_Work required_
Each record below should be written out again exactly as given.

(Items from a data source)
# # # #
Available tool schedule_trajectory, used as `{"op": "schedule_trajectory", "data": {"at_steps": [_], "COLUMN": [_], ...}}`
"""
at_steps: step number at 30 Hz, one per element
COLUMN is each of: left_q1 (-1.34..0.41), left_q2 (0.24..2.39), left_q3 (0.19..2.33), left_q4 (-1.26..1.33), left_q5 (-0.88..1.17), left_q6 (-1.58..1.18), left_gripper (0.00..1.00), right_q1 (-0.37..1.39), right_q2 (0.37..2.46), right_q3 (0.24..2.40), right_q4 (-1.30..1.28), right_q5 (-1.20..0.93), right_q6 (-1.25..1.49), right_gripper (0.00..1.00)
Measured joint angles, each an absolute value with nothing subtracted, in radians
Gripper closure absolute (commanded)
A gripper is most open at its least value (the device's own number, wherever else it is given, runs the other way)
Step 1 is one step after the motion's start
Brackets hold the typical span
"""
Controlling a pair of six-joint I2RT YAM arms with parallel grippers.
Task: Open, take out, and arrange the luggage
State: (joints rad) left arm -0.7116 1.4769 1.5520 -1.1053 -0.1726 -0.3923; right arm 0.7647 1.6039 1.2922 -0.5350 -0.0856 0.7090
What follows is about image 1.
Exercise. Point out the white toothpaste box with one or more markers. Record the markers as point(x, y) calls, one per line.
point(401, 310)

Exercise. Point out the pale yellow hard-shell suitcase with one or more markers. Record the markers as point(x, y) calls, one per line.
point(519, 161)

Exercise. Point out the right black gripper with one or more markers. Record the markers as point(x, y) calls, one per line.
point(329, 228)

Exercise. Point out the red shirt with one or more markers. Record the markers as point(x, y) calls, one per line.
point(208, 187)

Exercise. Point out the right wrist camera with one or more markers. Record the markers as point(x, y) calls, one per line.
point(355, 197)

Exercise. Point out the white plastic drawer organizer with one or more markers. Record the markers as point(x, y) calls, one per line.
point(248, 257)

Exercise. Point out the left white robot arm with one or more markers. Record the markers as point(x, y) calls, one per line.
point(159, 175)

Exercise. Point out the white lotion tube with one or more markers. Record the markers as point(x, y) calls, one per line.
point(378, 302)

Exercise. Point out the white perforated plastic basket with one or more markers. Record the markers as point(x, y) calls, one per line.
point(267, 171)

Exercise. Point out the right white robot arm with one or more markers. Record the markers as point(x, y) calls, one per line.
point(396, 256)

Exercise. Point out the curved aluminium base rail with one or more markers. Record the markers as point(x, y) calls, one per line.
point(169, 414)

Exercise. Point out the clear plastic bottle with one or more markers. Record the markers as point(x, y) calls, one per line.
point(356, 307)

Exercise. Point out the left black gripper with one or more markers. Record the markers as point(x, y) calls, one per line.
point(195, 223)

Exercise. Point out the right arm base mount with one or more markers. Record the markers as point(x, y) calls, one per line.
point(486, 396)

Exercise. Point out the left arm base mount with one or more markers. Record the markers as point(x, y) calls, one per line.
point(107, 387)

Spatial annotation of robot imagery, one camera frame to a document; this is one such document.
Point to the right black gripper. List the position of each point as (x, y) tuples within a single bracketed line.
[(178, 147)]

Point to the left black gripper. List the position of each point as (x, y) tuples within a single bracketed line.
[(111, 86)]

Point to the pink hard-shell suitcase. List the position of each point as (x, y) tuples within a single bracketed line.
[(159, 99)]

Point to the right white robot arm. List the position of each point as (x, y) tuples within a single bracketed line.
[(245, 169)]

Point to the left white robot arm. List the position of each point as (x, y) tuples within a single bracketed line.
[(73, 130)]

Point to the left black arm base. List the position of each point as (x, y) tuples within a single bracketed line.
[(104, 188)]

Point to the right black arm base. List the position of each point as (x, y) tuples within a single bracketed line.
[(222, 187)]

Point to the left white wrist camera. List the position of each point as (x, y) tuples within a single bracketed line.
# # # #
_Answer area_
Available tool schedule_trajectory, used as `{"op": "schedule_trajectory", "data": {"at_steps": [_], "COLUMN": [_], ...}}`
"""
at_steps: step number at 30 Hz, one per element
COLUMN is each of: left_q1 (-1.34..0.41), left_q2 (0.24..2.39), left_q3 (0.19..2.33), left_q4 (-1.26..1.33), left_q5 (-0.88..1.17), left_q6 (-1.58..1.18), left_gripper (0.00..1.00), right_q1 (-0.37..1.39), right_q2 (0.37..2.46), right_q3 (0.24..2.40), right_q4 (-1.30..1.28), right_q5 (-1.20..0.93), right_q6 (-1.25..1.49), right_gripper (0.00..1.00)
Measured joint angles, each an absolute value with nothing subtracted, in radians
Gripper closure absolute (commanded)
A gripper is most open at its least value (the device's own number, wherever else it is given, runs the other way)
Step 1 is one step after the motion's start
Brackets hold the typical span
"""
Controlling a pair of six-joint I2RT YAM arms with parallel grippers.
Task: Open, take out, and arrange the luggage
State: (joints rad) left arm -0.7116 1.4769 1.5520 -1.1053 -0.1726 -0.3923; right arm 0.7647 1.6039 1.2922 -0.5350 -0.0856 0.7090
What follows is about image 1.
Exercise. Point out the white toothpaste box with one or more markers. Record the markers as point(x, y) calls, one per line.
point(401, 310)

Exercise. Point out the pale yellow hard-shell suitcase with one or more markers. Record the markers as point(x, y) calls, one per line.
point(519, 161)

Exercise. Point out the right black gripper with one or more markers. Record the markers as point(x, y) calls, one per line.
point(329, 228)

Exercise. Point out the red shirt with one or more markers. Record the markers as point(x, y) calls, one per line.
point(208, 187)

Exercise. Point out the right wrist camera with one or more markers. Record the markers as point(x, y) calls, one per line.
point(355, 197)

Exercise. Point out the white plastic drawer organizer with one or more markers. Record the markers as point(x, y) calls, one per line.
point(248, 257)

Exercise. Point out the left white robot arm with one or more markers. Record the markers as point(x, y) calls, one per line.
point(159, 175)

Exercise. Point out the white lotion tube with one or more markers. Record the markers as point(x, y) calls, one per line.
point(378, 302)

Exercise. Point out the white perforated plastic basket with one or more markers. Record the markers as point(x, y) calls, one per line.
point(267, 171)

Exercise. Point out the right white robot arm with one or more markers. Record the markers as point(x, y) calls, one per line.
point(396, 256)

Exercise. Point out the curved aluminium base rail with one or more markers. Record the markers as point(x, y) calls, one per line.
point(169, 414)

Exercise. Point out the clear plastic bottle with one or more markers. Record the markers as point(x, y) calls, one per line.
point(356, 307)

Exercise. Point out the left black gripper with one or more markers. Record the markers as point(x, y) calls, one per line.
point(195, 223)

Exercise. Point out the right arm base mount with one or more markers. Record the markers as point(x, y) calls, one per line.
point(486, 396)

Exercise. Point out the left arm base mount with one or more markers. Record the markers as point(x, y) calls, one per line.
point(107, 387)

Spatial annotation of robot imagery, one camera frame to a document; this is one such document.
Point to the right black gripper. List the position of each point as (x, y) tuples within a single bracketed line.
[(178, 147)]

Point to the left black gripper. List the position of each point as (x, y) tuples within a single bracketed line.
[(111, 86)]

Point to the pink hard-shell suitcase. List the position of each point as (x, y) tuples within a single bracketed line.
[(159, 99)]

Point to the right white robot arm. List the position of each point as (x, y) tuples within a single bracketed line.
[(245, 169)]

Point to the left white robot arm. List the position of each point as (x, y) tuples within a single bracketed line.
[(73, 130)]

Point to the left black arm base. List the position of each point as (x, y) tuples within a single bracketed line.
[(104, 188)]

Point to the right black arm base. List the position of each point as (x, y) tuples within a single bracketed line.
[(222, 187)]

Point to the left white wrist camera. List the position of each point as (x, y) tuples within a single bracketed line.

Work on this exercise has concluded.